◆ What you will do
Please copy out the entries below exactly, beginning with the line that contains "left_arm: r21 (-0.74" and ending with the line that contains "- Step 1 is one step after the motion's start", and include nothing outside that span.

◆ Information provided
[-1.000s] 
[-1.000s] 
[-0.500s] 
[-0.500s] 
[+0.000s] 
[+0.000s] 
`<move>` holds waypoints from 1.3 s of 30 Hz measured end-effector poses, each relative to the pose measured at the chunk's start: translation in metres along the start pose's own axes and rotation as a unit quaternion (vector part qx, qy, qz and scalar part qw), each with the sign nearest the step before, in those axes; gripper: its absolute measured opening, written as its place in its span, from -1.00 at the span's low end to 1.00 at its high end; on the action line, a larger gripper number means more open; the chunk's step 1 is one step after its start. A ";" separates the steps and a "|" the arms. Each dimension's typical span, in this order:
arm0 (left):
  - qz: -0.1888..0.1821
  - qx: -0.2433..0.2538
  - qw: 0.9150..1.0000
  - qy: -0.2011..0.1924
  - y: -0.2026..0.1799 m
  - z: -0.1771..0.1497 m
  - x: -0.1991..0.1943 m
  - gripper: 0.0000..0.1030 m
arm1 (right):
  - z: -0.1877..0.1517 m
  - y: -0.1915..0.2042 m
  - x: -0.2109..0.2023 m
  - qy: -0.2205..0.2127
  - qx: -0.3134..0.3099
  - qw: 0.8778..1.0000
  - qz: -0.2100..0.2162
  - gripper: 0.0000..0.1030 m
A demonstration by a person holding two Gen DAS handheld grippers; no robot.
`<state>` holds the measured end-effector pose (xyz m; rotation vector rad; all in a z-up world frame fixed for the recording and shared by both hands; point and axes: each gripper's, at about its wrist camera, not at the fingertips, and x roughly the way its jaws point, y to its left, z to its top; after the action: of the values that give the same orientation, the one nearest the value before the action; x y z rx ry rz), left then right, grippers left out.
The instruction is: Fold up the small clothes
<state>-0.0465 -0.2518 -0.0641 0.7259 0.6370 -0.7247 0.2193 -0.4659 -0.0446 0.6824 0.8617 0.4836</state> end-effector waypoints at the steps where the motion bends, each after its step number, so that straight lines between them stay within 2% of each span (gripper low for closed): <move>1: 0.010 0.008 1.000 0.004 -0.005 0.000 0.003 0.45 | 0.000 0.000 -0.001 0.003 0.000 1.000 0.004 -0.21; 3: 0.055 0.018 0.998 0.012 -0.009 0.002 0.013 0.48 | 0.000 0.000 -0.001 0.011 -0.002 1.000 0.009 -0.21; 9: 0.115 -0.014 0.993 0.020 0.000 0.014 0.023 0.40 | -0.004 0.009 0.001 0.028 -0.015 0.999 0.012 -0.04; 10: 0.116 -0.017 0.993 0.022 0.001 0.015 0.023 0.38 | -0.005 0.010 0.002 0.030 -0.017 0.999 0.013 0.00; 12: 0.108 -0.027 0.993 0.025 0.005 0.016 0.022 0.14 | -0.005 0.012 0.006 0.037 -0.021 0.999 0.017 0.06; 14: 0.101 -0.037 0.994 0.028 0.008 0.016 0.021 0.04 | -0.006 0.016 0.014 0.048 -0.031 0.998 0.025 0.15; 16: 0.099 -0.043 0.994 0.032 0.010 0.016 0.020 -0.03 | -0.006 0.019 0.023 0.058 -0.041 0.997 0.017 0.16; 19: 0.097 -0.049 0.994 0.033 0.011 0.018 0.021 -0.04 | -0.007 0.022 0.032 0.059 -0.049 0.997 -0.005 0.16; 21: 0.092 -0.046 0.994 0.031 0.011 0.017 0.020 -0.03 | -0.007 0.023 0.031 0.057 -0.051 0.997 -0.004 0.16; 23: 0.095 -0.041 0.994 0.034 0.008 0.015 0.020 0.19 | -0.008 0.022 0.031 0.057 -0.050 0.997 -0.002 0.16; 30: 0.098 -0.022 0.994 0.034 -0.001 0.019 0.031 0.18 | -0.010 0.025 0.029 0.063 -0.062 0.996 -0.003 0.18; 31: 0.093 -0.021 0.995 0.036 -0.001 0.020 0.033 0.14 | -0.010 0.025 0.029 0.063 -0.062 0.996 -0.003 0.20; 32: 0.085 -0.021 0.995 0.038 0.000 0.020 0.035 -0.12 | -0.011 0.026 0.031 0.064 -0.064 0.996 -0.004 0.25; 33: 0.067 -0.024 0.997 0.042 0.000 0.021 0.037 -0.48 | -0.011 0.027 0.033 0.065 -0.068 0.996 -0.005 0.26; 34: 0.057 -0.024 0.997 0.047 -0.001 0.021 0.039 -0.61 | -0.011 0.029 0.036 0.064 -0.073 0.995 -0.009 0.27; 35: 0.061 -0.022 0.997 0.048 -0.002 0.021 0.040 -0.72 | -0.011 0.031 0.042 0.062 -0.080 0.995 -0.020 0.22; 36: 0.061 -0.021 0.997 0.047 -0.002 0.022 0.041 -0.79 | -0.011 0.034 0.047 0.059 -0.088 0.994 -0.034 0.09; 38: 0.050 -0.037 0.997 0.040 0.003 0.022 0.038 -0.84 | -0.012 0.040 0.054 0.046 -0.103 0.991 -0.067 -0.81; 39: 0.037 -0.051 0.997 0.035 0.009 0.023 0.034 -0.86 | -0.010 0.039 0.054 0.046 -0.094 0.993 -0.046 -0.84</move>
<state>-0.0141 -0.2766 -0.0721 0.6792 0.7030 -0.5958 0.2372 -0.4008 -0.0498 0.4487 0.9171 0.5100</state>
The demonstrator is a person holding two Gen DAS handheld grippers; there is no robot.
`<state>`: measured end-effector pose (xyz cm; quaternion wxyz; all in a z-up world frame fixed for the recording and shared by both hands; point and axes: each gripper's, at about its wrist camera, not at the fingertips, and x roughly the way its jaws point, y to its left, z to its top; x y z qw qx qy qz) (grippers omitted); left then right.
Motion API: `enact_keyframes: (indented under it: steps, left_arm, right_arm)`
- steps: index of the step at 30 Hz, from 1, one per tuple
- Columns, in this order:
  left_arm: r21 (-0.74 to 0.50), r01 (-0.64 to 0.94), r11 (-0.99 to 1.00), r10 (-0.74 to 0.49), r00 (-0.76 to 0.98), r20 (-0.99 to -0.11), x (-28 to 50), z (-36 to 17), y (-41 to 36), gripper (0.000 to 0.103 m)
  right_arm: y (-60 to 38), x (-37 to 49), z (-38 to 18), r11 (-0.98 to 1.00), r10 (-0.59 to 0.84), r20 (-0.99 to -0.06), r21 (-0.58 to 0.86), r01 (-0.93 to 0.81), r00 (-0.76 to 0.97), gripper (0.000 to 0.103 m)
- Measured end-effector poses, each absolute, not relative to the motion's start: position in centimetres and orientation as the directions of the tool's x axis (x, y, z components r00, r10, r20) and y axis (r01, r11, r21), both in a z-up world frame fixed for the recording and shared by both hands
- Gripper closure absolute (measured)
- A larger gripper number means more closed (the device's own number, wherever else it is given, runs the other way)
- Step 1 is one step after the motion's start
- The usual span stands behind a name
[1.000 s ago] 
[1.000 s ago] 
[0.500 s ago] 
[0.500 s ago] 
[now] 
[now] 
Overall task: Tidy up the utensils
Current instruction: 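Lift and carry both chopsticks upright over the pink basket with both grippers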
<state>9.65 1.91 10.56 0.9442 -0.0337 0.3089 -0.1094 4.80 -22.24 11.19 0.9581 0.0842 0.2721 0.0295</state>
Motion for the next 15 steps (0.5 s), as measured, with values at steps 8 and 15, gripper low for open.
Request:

◆ Task response
  left_arm: r21 (-0.74 to 0.50), r01 (-0.64 to 0.94), r11 (-0.99 to 1.00), r10 (-0.74 to 0.49), r00 (-0.76 to 0.98), r20 (-0.99 to -0.11), x (-28 to 50), z (-36 to 17), y (-41 to 36), gripper (0.000 to 0.103 m)
  right_arm: y (-60 to 38), x (-37 to 49), z (-38 to 18), r11 (-0.98 to 1.00), r10 (-0.59 to 0.84), r20 (-0.99 to -0.06), r21 (-0.58 to 0.86), r01 (-0.93 to 0.81), r00 (-0.76 to 0.97), gripper (0.000 to 0.103 m)
- Measured end-effector poses, each absolute, not relative to the motion's start: position in centimetres and orientation as the directions of the tool's x axis (x, y, z components r00, r10, r20) and y axis (r01, r11, r21), both in a z-up world frame fixed for the recording and shared by both hands
- Gripper closure absolute (measured)
- A larger gripper number means more closed (the device's own number, wherever else it is given, runs the other way)
- Step 1 is one step after the motion's start

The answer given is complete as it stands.